在北宋末年,一项名为“联金灭辽”的战略决策,如同一剂慢性毒药,最终侵蚀了王朝的根基。这项政策表面上看是收复燕云十六州、完成祖宗未竟之业的良机,实则是一步险棋,将北宋推向了万劫不复的深渊。历史的吊诡之处在于,决策者们往往在关键时刻,被眼前的利益蒙蔽双眼,忽视了潜在的风险。
当时的辽国,历经百年与宋的和平相处,已从昔日的草原雄鹰逐渐蜕化。天祚帝耶律延禧统治时期,朝政腐败,军备松弛,内部矛盾丛生。与此同时,东北地区的女真部落在完颜阿骨打的带领下迅速崛起,以“女真不满万,满万不可敌”的骁勇著称。北宋朝廷本应清醒评估这两股力量的消长,却错误地将辽国视为唯一威胁,而低估了新生金政权的野心与实力。
这项政策的出炉,与一位名叫马植的辽国汉人官员密切相关。作为世代居住于幽云地区的官僚子弟,马植对辽国心怀不满,于政和元年(1111年)秘密向北宋使臣童贯提出了“联金灭辽”的构想。他的核心论点是:女真人对辽恨之入骨,而辽帝昏庸失道,若宋能跨海结盟女真,南北夹击,则辽国可图,燕云可复。

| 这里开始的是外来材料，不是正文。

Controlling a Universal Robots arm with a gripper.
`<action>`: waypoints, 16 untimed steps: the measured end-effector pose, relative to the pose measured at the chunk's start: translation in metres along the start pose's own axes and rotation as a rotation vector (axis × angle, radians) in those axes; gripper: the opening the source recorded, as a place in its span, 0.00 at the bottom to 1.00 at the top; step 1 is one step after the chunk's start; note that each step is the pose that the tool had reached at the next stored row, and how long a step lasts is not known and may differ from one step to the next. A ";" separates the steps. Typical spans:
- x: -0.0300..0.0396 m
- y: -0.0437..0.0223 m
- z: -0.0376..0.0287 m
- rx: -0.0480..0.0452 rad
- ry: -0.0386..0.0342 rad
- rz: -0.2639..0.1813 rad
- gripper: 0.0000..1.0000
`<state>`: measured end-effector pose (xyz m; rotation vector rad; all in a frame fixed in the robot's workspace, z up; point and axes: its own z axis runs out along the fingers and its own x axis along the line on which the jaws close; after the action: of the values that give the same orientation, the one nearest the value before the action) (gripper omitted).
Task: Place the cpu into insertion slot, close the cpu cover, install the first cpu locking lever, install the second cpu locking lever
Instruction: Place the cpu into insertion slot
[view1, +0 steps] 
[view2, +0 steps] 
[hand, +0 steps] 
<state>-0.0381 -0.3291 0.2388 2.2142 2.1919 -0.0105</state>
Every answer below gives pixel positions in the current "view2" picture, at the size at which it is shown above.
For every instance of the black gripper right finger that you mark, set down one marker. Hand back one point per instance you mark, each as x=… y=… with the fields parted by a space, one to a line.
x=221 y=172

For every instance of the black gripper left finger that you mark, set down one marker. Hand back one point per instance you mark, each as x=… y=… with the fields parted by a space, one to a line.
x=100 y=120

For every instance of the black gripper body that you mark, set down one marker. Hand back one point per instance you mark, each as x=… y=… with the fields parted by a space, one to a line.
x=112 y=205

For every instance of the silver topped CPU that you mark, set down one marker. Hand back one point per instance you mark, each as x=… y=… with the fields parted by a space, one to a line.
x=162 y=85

这一建议迅速打动了渴望建功立业的童贯,进而上达宋徽宗赵佶。徽宗虽擅长书画艺术,却缺乏深远的政治洞察力。在朝堂争议中,虽有大臣以“百年盟约不可轻毁”、“金人虎狼之心”等理由坚决反对,但收复故土的诱惑最终占据了上风。马植因此被赐名赵良嗣,成为宋臣,而联金之议也从构想逐步走向实践。
北宋在执行这一战略过程中,接连出现低级失误。首次派往金国的使团半途而返,谎称遭拒;接待金使时又态度轻慢,令完颜阿骨打深感羞辱。直至宣和二年(1120年),宋才正式遣赵良嗣渡海缔约,但徽宗在关键诏书中使用了模糊表述——“据燕京并所管州城”。金人借此咬文嚼字,拒绝归还燕京辖区以外的土地。急于求成的北宋最终接受了这份权责不清的“海上之盟”,为日后纷争埋下祸根。

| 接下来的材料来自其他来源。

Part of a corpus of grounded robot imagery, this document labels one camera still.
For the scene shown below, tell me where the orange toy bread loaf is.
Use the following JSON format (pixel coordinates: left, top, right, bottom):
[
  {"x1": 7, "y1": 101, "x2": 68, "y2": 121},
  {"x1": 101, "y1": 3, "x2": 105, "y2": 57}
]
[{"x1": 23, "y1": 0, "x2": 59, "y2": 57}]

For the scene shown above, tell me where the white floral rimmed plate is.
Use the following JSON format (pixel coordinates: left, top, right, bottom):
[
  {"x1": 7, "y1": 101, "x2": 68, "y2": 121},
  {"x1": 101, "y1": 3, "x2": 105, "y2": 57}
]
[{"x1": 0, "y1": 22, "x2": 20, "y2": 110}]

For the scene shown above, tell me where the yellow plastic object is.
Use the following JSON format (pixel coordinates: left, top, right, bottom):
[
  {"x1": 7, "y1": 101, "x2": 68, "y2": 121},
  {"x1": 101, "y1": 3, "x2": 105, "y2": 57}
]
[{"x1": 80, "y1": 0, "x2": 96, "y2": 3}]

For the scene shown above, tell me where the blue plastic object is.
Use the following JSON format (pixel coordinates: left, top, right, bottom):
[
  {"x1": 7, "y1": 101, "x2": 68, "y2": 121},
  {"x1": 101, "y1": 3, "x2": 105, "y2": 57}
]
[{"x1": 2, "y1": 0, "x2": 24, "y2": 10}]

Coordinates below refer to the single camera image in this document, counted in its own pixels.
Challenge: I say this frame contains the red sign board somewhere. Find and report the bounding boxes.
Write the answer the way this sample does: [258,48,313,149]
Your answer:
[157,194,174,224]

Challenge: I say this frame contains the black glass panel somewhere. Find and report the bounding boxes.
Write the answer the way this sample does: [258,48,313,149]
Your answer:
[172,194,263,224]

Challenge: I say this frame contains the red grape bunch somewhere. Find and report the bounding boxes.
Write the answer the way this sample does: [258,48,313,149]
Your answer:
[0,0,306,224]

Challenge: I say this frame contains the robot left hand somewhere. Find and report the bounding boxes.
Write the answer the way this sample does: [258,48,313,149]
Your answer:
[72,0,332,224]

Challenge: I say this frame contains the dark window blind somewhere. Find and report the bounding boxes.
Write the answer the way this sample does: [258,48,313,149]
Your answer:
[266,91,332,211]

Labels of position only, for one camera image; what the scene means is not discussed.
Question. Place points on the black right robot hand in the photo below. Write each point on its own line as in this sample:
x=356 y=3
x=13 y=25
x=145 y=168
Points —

盟约签订后,北宋对辽宣战,却暴露了自身的军事实力虚弱。长期和平导致宋军战斗力严重退化,面对衰落的辽军仍屡战屡败,不得不求助于金兵助攻。这种表现让金国彻底看穿了北宋的外强中干。在联合灭辽后,金人迅速背弃盟约,挥师南下。北宋不仅未真正巩固燕云地区,反而引狼入室,最终在靖康元年(1126年)遭遇都城陷落、徽钦二帝被俘的奇耻大辱,百年繁华顷刻崩塌。
“联金灭辽”的悲剧,本质上是北宋末年政治腐败、战略短视与实力错判的综合产物。朝廷未能认清自身积贫积弱的现实,盲目追求不切实际的目标;在外交上缺乏诚信与智慧,既背弃长期和平盟友,又未能与新兴势力建立稳固关系;在军事上准备不足,却轻启战端。这系列失误警示后人:国际战略须基于清醒的实力评估与长远的风险考量,任何忽视地缘平衡、侥幸投机的决策,都可能带来灾难性后果。
从更广视角看,北宋若当时能坚守与辽的澶渊之盟,或转而采取“联辽制金”的平衡策略,或许能在变局中维持生存。然而历史没有如果,只有教训。那个时代的关键人物,从徽宗、童贯到赵良嗣,各自的命运也都与这场国策紧密相连,最终一同被卷入历史的洪流之中。